Besides the mandate to offer 16 sports, Division I programs must also:

  • Offer a minimum of 200 athletic grants-in-aid per year or spend at least $4 million in grants-in-aid on athletes;
  • Provide 90% of the permissible maximum grants-in-aid in football over a rolling two-year period;
  • Maintain an average an actual or paid attendance at least 15,000 for all home football games for FBS classification; and
  • Play minimum numbers of total games and home games in sports such as baseball, football and basketball and minimum percentage of games against Division I or FBS competition in various sports.

Given the circumstances, OGs were no doubt emphatic about making their point.

 

Other schools are clearly taking note. FBS programs derive 80% of their revenue from football, so if Covid-19 creeps into their schedules, dudes could be in drastically deep doo doo in short order and with a long tail.

Contingency plans are already being discussed among the nation's ADs, and some of them are even wilder than MLB's:

  • Breaking up the season into two halves, Fall and Spring;
  • Cut the season to nine games; and
  • Only allowing football players and student support staff on campus, but then they re-thought this one.

According to Pac-12 Commish Larry Scott, ADs expect to determine a course of action around the end of May.

 

Clearly, they're hoping the lockdowns do their job in flattening the curve.

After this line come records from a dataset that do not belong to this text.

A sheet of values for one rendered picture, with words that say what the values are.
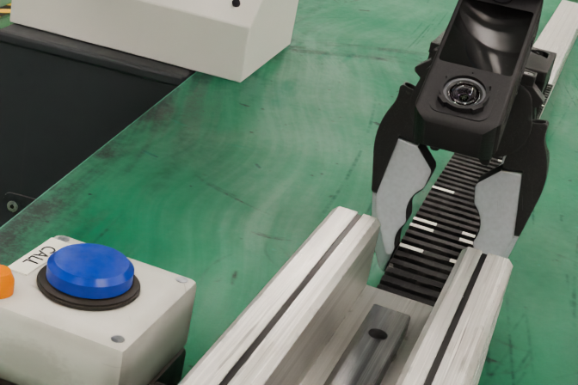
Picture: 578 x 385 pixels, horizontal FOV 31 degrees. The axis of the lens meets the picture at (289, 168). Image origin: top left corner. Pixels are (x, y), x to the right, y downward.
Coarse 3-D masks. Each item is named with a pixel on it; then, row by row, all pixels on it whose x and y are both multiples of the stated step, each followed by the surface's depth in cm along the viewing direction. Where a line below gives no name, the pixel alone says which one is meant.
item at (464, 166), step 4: (452, 160) 83; (456, 160) 83; (448, 164) 82; (452, 164) 82; (456, 164) 82; (460, 164) 83; (464, 164) 83; (468, 164) 83; (472, 164) 83; (460, 168) 82; (464, 168) 82; (468, 168) 82; (472, 168) 82; (476, 168) 82; (480, 168) 82; (484, 168) 82; (472, 172) 81; (476, 172) 81; (480, 172) 81; (484, 172) 82
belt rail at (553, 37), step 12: (564, 0) 162; (564, 12) 153; (576, 12) 155; (552, 24) 143; (564, 24) 145; (576, 24) 146; (540, 36) 134; (552, 36) 136; (564, 36) 137; (576, 36) 152; (540, 48) 128; (552, 48) 129; (564, 48) 130; (564, 60) 132; (552, 72) 118; (552, 84) 117
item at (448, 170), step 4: (448, 168) 81; (452, 168) 81; (456, 168) 81; (444, 172) 80; (448, 172) 80; (452, 172) 80; (456, 172) 81; (460, 172) 81; (464, 172) 81; (468, 172) 81; (456, 176) 80; (460, 176) 80; (464, 176) 80; (468, 176) 80; (472, 176) 80; (476, 176) 80; (480, 176) 81; (468, 180) 80; (472, 180) 80; (476, 180) 80
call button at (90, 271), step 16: (64, 256) 49; (80, 256) 49; (96, 256) 49; (112, 256) 49; (48, 272) 48; (64, 272) 47; (80, 272) 48; (96, 272) 48; (112, 272) 48; (128, 272) 49; (64, 288) 47; (80, 288) 47; (96, 288) 47; (112, 288) 48; (128, 288) 49
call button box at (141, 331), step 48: (48, 240) 53; (48, 288) 48; (144, 288) 50; (192, 288) 51; (0, 336) 47; (48, 336) 46; (96, 336) 45; (144, 336) 47; (0, 384) 48; (48, 384) 47; (96, 384) 46; (144, 384) 48

Not only have they seen the surveys that most fans don't plan on returning to stadiums until a vaccine is developed and proven, they know what a second wave will do if social restrictions are removed too early.

 

It's the second wave that did the most damage during the Spanish flu pandemic.

That would be devastating to more than a football season.

Football's been carrying the load for most major college sports programs since the 19th century. Schools will do damn near anything to throw it a lifeline, but unless the public at large keeps the hatches battened, even extenuating efforts may not be enough.